• Assignment: All of the records below must be reproduced exactly, minus any pictures.

(Dataset entries)

════════════════

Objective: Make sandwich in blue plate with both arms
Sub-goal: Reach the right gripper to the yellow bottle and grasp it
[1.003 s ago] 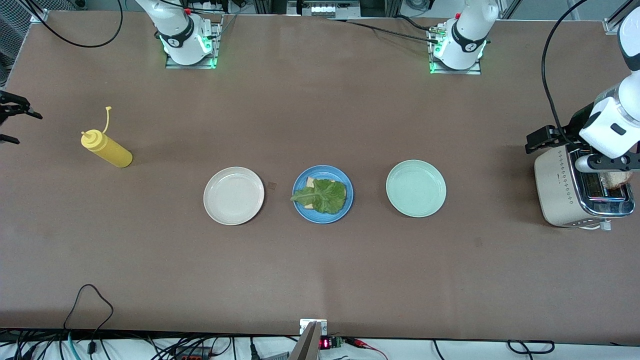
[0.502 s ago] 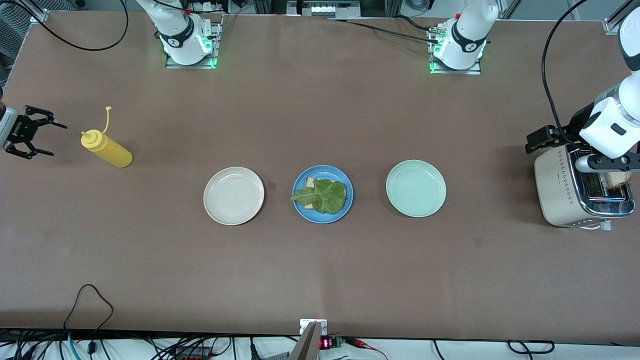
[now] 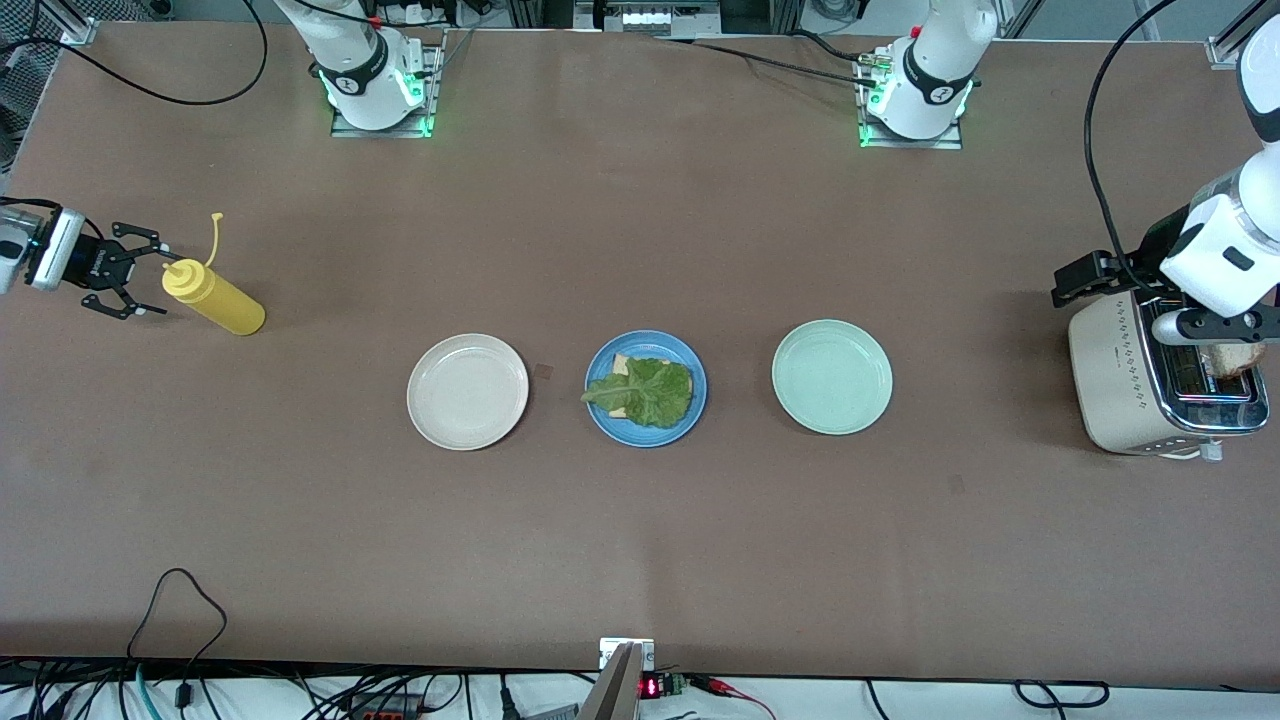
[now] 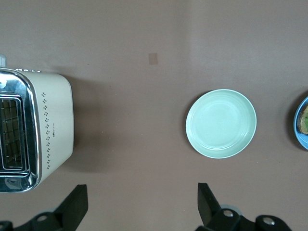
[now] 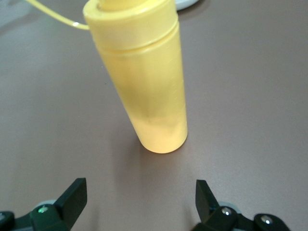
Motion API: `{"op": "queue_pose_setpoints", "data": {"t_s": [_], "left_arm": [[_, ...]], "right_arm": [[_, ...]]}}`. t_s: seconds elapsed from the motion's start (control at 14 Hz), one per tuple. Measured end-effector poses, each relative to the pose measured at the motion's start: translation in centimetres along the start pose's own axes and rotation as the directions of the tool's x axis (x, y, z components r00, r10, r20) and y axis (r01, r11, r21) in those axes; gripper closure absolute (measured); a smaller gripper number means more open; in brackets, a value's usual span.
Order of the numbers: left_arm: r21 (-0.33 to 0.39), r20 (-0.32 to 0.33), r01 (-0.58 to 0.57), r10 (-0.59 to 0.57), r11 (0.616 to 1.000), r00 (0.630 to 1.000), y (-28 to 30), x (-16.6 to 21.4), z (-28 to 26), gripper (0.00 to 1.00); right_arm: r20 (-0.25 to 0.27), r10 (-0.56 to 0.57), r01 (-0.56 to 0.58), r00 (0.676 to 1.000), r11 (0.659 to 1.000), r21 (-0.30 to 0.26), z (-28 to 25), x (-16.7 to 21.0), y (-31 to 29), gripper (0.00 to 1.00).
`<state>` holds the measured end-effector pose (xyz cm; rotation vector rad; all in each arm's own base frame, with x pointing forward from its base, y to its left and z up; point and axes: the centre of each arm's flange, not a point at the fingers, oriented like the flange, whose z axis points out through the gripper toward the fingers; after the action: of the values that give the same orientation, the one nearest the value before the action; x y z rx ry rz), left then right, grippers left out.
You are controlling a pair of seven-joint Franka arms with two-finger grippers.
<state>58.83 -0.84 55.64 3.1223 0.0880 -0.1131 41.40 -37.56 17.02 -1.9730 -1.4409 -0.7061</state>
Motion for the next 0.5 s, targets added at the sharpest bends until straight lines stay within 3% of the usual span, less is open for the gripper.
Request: {"op": "queue_pose_setpoints", "data": {"t_s": [0.22,0.5], "left_arm": [[0.0,0.0,0.001,-0.001,1.0,1.0,0.0,0.0,0.0,0.0],[0.0,0.0,0.001,-0.001,1.0,1.0,-0.1,0.0,0.0,0.0]], "right_arm": [[-0.113,-0.063,0.058,0.992,0.997,-0.043,0.5,0.0,-0.2,0.0],[-0.231,-0.119,0.108,0.966,0.992,-0.059,2.3,-0.1,0.4,0.0]]}}
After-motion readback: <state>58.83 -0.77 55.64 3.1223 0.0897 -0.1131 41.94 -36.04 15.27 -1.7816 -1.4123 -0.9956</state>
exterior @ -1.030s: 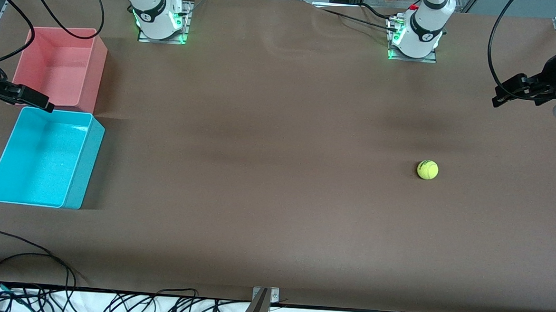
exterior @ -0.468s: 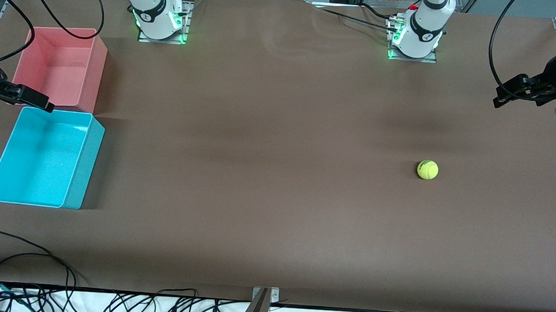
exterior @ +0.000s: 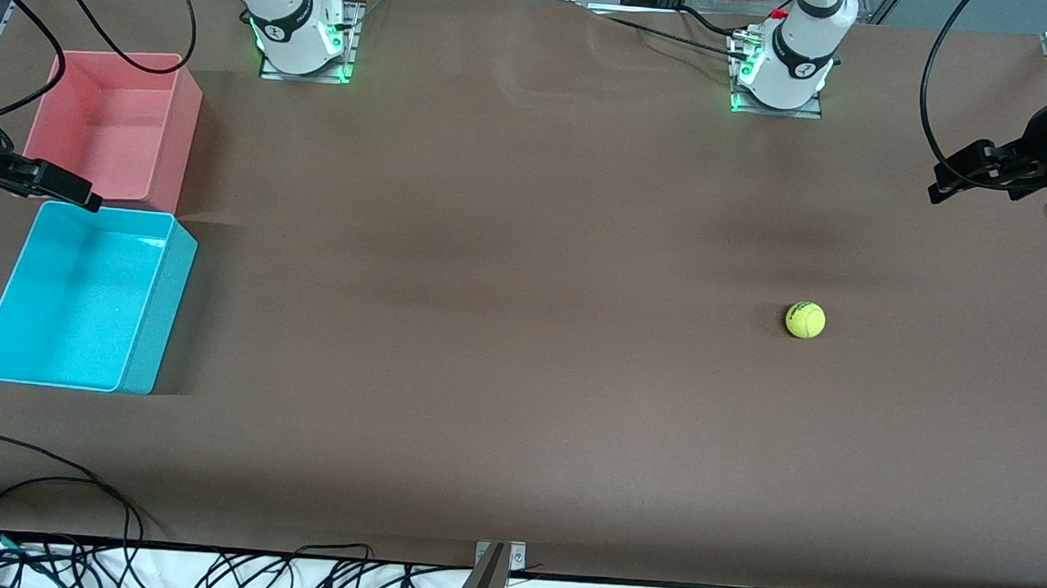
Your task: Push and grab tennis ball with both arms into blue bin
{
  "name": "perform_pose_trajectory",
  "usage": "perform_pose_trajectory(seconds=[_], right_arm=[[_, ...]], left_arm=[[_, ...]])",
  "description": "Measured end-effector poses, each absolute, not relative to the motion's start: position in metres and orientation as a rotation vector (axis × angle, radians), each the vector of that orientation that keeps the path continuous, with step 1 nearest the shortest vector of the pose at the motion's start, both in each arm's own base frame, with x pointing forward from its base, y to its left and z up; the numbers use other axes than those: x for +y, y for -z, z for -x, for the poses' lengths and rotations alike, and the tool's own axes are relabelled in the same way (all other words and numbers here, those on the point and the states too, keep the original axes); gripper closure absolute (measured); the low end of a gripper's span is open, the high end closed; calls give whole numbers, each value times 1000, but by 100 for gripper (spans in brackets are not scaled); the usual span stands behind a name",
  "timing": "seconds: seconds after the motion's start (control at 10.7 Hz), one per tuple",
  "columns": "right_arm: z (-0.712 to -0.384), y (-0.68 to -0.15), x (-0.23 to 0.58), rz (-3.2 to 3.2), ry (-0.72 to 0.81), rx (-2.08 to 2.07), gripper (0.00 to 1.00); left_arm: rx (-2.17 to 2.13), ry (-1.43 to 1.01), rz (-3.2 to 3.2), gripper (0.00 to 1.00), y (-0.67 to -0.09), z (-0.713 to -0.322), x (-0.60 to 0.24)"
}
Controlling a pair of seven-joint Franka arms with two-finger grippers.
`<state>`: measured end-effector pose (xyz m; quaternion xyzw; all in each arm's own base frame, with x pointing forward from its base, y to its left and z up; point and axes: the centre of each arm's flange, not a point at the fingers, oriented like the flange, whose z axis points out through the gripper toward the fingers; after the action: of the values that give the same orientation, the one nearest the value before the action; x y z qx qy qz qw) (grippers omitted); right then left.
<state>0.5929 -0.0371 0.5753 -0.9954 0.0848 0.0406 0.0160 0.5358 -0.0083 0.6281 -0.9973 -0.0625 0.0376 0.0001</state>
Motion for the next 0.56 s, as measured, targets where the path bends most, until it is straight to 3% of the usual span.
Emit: perform_pose_trajectory(seconds=[0.56], right_arm=[[-593,-575,-37,3096,-126,264,0]], left_arm=[[-197,-123,3133,0,-626,-537,-8]])
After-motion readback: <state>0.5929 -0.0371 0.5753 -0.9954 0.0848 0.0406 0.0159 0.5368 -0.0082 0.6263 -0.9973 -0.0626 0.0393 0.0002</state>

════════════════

• Output for this exercise:
Objective: Make sandwich in blue plate with both arms
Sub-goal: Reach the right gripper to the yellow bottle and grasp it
[1.003 s ago] 
[0.502 s ago] 
[now] 
[now] 
[now] 
Motion API: `{"op": "queue_pose_setpoints", "data": {"t_s": [_], "left_arm": [[_, ...]], "right_arm": [[_, ...]]}}`. t_s: seconds elapsed from the motion's start (control at 14 Hz), one per tuple. Measured end-effector poses, each relative to the pose measured at the motion's start: translation in centimetres along the start pose's own axes and rotation as the directions of the tool's x axis (x, y, z components r00, r10, r20) and y axis (r01, r11, r21) in those axes; gripper closure absolute (measured); a smaller gripper number means more open; in brackets, a value's usual span.
Order of the numbers: left_arm: r21 (-0.33 to 0.39), r20 (-0.32 to 0.33), r01 (-0.58 to 0.57), r10 (-0.59 to 0.57), r11 (0.616 to 1.000), r00 (0.630 to 1.000), y (-28 to 30), x (-16.6 to 21.4), z (-28 to 26), gripper (0.00 to 1.00); right_arm: r20 (-0.25 to 0.27), r10 (-0.56 to 0.57), r01 (-0.56 to 0.58), r00 (0.676 to 1.000), r11 (0.659 to 1.000), r21 (-0.30 to 0.26), z (-28 to 25), x (-16.7 to 21.0), y (-31 to 29), gripper (0.00 to 1.00).
`<state>` holds the measured end-effector pose (xyz cm; rotation vector rad; all in each arm's own base frame, with x pointing forward from its base, y to its left and z up; point and axes: the centre of each arm's flange, not a point at the fingers, oriented like the flange, whose z axis points out through the gripper toward the fingers; after the action: of the values that give the same orientation, the one nearest the value before the action; x y z rx ry rz), left then right, grippers left out.
You are controlling a pair of seven-joint Franka arms with two-finger grippers.
<state>58.83 -0.84 55.64 3.1223 0.0880 -0.1131 41.40 -37.56 17.02 -1.9730 -1.4409 -0.7061</state>
Motion for the next 0.5 s, targets added at the sharpest bends until straight lines stay within 3% of the usual span, less is open for the gripper.
Request: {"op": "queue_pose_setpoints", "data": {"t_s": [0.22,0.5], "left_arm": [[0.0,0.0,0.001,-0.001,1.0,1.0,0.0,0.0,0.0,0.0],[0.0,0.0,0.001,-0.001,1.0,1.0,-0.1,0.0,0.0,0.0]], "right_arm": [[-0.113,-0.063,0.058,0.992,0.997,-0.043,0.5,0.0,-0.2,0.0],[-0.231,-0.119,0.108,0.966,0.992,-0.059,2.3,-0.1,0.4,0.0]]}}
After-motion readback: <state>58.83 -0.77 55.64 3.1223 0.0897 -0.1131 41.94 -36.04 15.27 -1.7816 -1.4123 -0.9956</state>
exterior @ -1.030s: 
exterior @ -0.468s: 
exterior @ +0.000s: 
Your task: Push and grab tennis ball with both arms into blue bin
{
  "name": "perform_pose_trajectory",
  "usage": "perform_pose_trajectory(seconds=[_], right_arm=[[_, ...]], left_arm=[[_, ...]])",
  "description": "Measured end-effector poses, each absolute, not relative to the motion's start: position in metres and orientation as a rotation vector (axis × angle, radians), each the vector of that orientation that keeps the path continuous, with step 1 nearest the shortest vector of the pose at the motion's start, both in each arm's own base frame, with x pointing forward from its base, y to its left and z up; the numbers use other axes than those: x for +y, y for -z, z for -x, for the poses' lengths and rotations alike, and the tool's own axes are relabelled in the same way (all other words and numbers here, those on the point and the states too, keep the original axes); gripper closure absolute (measured); the low end of a gripper's span is open, the high end closed; calls give whole numbers, each value times 1000, but by 100 for gripper (spans in brackets are not scaled); the usual span stands behind a name",
  "timing": "seconds: seconds after the motion's start (control at 10.7 Hz), one per tuple",
  "columns": "right_arm: z (-0.712 to -0.384), y (-0.68 to -0.15), x (-0.23 to 0.58), rz (-3.2 to 3.2), ry (-0.72 to 0.81), rx (-2.08 to 2.07), gripper (0.00 to 1.00); left_arm: rx (-2.17 to 2.13), ry (-1.43 to 1.01), rz (-3.2 to 3.2), gripper (0.00 to 1.00), y (-0.67 to -0.09), z (-0.713 to -0.322), x (-0.60 to 0.24)"
}
Controlling a pair of seven-joint Franka arms with two-finger grippers.
`<state>`: measured end-effector pose (xyz m; quaternion xyzw; all in each arm's own base frame, with x pointing forward from its base, y to its left and z up; point and axes: the centre of each arm's flange, not a point at the fingers, oriented like the flange, whose z axis points out through the gripper toward the fingers; after the action: of the values that give the same orientation, the one nearest the value before the action; x y z qx qy qz qw) (grippers omitted); right then left.
<state>0.5929 -0.0371 0.5753 -0.9954 0.0848 0.0406 0.0160 0.5358 -0.0083 0.6281 -0.9973 -0.0625 0.0376 0.0001</state>
Motion for the next 0.56 s, as measured, targets where the path bends most, until it is straight to 3% of the usual span.
Emit: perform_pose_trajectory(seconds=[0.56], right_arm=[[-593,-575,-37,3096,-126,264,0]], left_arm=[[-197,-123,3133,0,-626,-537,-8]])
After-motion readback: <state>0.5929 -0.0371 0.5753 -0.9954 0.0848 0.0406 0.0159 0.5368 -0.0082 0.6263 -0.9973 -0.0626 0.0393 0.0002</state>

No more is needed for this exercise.